WHAT TO DO: Filter the listing below, copying every line in which the word "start" appears.

[Opening STORED DATA section]

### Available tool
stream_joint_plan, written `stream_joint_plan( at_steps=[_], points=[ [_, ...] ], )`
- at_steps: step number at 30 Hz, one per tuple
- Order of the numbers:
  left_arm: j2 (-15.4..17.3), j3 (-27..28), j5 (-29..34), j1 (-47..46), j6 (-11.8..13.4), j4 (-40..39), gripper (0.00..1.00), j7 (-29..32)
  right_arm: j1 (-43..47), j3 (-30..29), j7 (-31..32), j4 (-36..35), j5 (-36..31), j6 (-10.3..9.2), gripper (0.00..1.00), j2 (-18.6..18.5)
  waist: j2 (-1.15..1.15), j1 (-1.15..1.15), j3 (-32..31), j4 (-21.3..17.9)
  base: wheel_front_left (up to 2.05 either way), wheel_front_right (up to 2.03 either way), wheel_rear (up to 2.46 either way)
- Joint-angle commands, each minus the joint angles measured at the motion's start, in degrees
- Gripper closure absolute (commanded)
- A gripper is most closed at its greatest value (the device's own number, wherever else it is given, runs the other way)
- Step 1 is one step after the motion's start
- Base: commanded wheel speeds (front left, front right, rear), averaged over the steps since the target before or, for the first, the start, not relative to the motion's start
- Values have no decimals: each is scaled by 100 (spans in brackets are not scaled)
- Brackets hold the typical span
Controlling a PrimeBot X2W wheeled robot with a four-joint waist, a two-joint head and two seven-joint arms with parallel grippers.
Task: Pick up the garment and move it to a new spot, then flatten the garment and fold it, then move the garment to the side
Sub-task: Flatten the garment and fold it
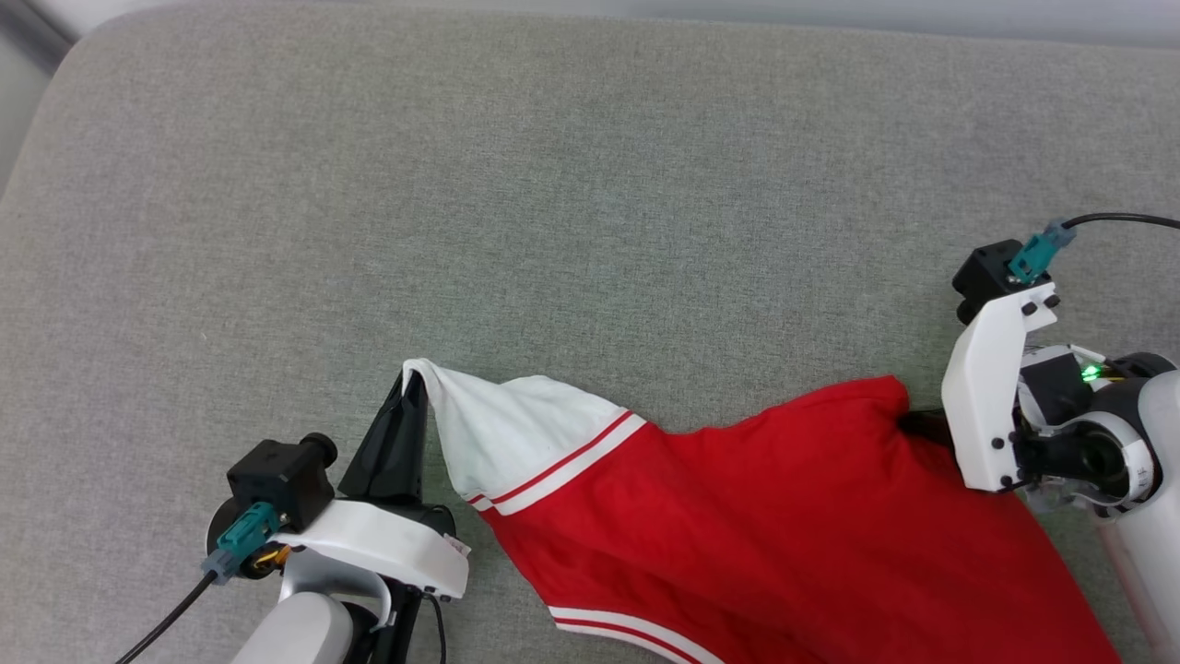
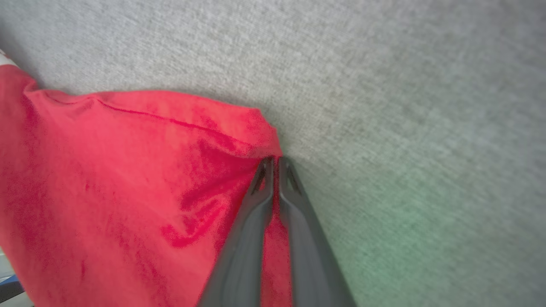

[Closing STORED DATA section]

EXERCISE ANSWER:
- Joint-angle commands, each minus the joint angles measured at the motion's start, in degrees
- Step 1 is one step after the motion's start
- Base: commanded wheel speeds (front left, front right, rear), averaged over the steps since the target before or, for the first, the start, not relative to the motion's start

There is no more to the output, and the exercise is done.